Hi, Envy. I see that your poem is one of those based on a very clever rearrangement of whole lines, to create new meanings from previously-stated thoughts, and ingeniously ending up where it started from. (You can tell that I have never had the courage to try to write one myself.)
I was intrigued by your title, The Lament Of The Darkest Servant. I even checked the dictionary to see if there perhaps was another definition of the word “lament” other than the well-known one of “sorrowful statement”, but there was not, so I went back to the poem looking for indications that Bellatrix felt any sadness or dissatisfaction with her role in the Dark Lord’s service.

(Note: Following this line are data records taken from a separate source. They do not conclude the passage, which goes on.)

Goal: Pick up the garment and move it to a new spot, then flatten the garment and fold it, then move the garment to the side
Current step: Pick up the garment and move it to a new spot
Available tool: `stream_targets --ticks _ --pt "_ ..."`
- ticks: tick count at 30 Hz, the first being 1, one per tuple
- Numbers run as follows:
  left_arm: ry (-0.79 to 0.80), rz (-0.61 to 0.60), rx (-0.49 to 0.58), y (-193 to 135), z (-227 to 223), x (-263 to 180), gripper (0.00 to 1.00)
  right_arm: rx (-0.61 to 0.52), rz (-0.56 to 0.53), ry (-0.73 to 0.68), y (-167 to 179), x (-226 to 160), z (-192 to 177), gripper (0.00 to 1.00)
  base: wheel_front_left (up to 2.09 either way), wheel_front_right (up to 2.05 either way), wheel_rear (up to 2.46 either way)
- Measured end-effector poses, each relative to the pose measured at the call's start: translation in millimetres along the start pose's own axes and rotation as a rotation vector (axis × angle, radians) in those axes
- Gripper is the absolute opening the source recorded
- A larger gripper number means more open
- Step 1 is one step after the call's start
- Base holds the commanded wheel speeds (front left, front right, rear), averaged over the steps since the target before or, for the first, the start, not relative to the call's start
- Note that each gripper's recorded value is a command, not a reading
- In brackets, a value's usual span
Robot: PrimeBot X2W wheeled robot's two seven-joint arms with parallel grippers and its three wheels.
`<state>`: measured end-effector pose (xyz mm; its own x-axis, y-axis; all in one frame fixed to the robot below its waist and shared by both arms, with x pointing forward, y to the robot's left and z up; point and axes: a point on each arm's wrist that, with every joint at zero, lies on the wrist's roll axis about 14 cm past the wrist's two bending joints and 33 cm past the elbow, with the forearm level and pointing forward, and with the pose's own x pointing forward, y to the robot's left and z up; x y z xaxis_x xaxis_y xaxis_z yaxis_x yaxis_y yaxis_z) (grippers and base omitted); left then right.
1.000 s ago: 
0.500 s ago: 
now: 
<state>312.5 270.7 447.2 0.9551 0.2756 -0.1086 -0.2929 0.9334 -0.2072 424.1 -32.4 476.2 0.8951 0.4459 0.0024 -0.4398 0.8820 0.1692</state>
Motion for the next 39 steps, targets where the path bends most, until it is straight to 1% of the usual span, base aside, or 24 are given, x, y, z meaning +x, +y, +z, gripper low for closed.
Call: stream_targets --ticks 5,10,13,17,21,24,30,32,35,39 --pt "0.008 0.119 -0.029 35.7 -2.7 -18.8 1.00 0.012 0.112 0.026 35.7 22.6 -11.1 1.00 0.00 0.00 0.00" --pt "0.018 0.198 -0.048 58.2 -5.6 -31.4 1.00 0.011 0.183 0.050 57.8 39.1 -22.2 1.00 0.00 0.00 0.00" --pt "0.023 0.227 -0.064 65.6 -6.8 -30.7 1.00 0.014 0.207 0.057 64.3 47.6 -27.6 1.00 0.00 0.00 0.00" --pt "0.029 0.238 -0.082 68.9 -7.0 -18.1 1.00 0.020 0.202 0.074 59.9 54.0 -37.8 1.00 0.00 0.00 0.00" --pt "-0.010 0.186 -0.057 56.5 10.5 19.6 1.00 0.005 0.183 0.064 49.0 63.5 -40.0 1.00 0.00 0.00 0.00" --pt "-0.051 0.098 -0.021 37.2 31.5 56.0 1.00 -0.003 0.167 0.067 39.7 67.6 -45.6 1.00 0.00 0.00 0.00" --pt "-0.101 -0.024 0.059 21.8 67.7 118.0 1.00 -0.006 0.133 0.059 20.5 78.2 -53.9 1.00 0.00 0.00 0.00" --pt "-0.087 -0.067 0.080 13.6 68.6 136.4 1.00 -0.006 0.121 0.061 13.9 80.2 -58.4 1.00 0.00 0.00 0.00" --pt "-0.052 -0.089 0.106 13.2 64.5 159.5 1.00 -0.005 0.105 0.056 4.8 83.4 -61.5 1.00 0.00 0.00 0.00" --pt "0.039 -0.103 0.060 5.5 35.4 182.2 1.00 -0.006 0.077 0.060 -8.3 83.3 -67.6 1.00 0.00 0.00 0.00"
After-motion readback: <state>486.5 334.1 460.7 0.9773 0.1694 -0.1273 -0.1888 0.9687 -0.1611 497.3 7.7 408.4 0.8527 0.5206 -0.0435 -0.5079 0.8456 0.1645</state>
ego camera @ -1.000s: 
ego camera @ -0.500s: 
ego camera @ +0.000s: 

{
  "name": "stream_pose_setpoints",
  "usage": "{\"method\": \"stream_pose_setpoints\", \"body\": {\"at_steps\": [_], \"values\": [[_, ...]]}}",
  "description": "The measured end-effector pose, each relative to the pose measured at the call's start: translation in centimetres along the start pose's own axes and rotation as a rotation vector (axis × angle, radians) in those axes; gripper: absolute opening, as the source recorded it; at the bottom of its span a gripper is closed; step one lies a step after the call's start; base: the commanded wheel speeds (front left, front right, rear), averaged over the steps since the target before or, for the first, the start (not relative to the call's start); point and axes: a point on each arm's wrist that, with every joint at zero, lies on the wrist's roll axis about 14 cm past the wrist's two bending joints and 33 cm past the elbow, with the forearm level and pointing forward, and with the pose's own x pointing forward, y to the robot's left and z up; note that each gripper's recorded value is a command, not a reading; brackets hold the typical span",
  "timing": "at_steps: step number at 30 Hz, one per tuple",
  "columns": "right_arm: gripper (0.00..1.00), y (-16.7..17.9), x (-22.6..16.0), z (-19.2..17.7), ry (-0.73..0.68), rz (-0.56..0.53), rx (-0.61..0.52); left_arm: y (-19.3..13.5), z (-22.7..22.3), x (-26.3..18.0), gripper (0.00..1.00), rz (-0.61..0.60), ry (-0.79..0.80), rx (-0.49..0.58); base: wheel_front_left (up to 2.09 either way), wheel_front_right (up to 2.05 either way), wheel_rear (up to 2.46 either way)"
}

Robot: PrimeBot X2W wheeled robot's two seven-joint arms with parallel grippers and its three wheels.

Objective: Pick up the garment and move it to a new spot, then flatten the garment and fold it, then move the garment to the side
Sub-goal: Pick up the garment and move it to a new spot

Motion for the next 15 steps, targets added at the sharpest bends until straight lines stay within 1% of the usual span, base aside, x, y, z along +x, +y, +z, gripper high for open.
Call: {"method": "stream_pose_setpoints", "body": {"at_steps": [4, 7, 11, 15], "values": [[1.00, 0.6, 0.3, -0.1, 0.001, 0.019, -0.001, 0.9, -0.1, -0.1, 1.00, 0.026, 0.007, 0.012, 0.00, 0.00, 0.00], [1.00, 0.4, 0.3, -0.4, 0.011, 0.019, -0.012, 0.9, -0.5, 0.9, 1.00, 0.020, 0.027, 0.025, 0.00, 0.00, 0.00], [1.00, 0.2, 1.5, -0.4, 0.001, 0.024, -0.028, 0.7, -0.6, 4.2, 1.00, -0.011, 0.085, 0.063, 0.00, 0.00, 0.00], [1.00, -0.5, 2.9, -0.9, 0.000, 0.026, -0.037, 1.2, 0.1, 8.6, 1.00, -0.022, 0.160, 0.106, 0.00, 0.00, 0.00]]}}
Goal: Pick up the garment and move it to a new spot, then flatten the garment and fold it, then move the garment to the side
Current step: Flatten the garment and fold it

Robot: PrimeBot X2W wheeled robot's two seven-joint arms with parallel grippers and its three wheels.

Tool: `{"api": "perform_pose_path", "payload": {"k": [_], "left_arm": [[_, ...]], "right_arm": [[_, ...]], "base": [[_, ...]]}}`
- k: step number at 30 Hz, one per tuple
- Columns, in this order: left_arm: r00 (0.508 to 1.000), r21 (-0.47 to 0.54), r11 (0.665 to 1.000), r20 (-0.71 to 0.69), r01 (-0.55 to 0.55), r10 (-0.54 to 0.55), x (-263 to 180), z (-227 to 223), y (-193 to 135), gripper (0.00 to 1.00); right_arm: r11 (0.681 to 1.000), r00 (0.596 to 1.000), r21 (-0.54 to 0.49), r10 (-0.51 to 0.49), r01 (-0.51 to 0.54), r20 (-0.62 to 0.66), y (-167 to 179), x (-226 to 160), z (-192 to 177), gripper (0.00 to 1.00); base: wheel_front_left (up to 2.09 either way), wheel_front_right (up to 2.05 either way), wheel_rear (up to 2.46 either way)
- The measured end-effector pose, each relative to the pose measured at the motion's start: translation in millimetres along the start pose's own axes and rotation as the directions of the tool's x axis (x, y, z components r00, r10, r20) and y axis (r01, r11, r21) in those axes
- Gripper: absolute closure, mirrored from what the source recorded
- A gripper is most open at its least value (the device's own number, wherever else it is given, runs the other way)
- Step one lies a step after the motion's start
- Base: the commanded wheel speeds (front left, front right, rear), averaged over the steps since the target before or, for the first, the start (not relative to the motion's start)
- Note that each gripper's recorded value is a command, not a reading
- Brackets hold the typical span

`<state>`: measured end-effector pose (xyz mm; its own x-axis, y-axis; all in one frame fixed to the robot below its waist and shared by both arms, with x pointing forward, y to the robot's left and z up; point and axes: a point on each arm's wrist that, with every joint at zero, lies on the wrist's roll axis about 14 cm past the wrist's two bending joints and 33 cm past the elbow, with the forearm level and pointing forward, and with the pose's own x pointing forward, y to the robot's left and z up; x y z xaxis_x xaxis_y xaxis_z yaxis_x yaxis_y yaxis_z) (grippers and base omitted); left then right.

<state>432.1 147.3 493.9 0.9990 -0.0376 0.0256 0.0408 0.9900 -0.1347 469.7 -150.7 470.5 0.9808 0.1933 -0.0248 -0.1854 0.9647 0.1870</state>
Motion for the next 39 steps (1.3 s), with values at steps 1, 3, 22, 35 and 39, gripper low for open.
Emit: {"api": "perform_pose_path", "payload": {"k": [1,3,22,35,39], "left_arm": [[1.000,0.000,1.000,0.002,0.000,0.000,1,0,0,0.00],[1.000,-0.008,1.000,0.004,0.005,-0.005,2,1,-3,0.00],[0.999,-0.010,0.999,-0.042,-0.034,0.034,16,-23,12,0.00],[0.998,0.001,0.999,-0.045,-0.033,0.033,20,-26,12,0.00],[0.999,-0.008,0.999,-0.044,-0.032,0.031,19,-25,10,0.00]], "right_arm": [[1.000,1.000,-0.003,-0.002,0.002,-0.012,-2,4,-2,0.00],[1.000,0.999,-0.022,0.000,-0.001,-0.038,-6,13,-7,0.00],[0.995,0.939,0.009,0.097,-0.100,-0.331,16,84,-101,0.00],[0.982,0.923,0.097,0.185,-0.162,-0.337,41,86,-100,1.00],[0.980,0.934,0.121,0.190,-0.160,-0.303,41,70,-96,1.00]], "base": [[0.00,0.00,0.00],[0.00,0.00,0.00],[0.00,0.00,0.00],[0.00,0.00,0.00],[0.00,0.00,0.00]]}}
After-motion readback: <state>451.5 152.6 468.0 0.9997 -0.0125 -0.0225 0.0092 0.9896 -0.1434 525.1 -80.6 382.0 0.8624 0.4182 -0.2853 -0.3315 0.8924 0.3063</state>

Perhaps line two of verse three holds a clue. To paraphrase it: Her rage and her knowing bathe all who seek what she fears. This is the only clue that there is something she fears, something about which she is not totally happy. (Line four says that she takes His poison, which might sound unappealing, but apparently she does so gladly, so that can’t be the thing she is lamenting about.)
Most of this poem practically explodes with her negative energy, even madness, showing the great power for evil that she embodied. Your language is certainly vivid, so much so that the reader scarcely notices that the lines are being repeated. Although the point of view seems to be that of the poor unfortunate people who behold her, we get such a look into her heart that we can scarcely stand to see any more.
Creepy, evil...very Bellatrix. The repetition makes it seem like a kind of a mantra.